WHAT IS NEEDED:
Please copy out the listing below in full and exactly.

......

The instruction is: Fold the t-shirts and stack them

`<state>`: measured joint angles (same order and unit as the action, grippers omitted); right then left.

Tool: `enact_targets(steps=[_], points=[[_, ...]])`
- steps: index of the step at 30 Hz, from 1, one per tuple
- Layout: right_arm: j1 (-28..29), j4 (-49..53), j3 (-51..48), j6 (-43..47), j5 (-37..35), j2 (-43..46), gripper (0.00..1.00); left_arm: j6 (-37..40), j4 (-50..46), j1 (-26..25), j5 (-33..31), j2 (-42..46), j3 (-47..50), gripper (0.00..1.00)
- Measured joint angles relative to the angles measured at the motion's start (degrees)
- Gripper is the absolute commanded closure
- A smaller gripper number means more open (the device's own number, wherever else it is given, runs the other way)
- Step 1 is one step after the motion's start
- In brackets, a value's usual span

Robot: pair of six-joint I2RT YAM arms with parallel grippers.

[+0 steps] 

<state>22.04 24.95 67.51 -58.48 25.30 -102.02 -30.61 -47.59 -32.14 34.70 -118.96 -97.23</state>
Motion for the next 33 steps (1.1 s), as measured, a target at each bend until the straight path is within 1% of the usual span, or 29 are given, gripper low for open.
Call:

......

RESULT FOR THIS TASK:
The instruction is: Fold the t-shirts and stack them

`<state>`: measured joint angles (same order and unit as the action, grippers omitted); right then left.

Tool: `enact_targets(steps=[_], points=[[_, ...]])`
- steps: index of the step at 30 Hz, from 1, one per tuple
- Layout: right_arm: j1 (-28..29), j4 (-49..53), j3 (-51..48), j6 (-43..47), j5 (-37..35), j2 (-43..46), gripper (0.00..1.00); left_arm: j6 (-37..40), j4 (-50..46), j1 (-26..25), j5 (-33..31), j2 (-42..46), j3 (-47..50), gripper (0.00..1.00)
- Measured joint angles relative to the angles measured at the motion's start (degrees)
- Gripper is the absolute commanded closure
- A smaller gripper number means more open (the device's own number, wherever else it is given, runs the other way)
- Step 1 is one step after the motion's start
- In brackets, a value's usual span

Robot: pair of six-joint I2RT YAM arms with parallel grippers.

[+0 steps] 

<state>22.04 24.95 67.51 -58.48 25.30 -102.02 -30.61 -47.59 -32.14 34.70 -118.96 -97.23</state>
Motion for the next 33 steps (1.1 s), as measured, a target at each bend until the straight path is within 1% of the usual span, or 29 are given, gripper low for open.
Call:

The exercise was worked through completely.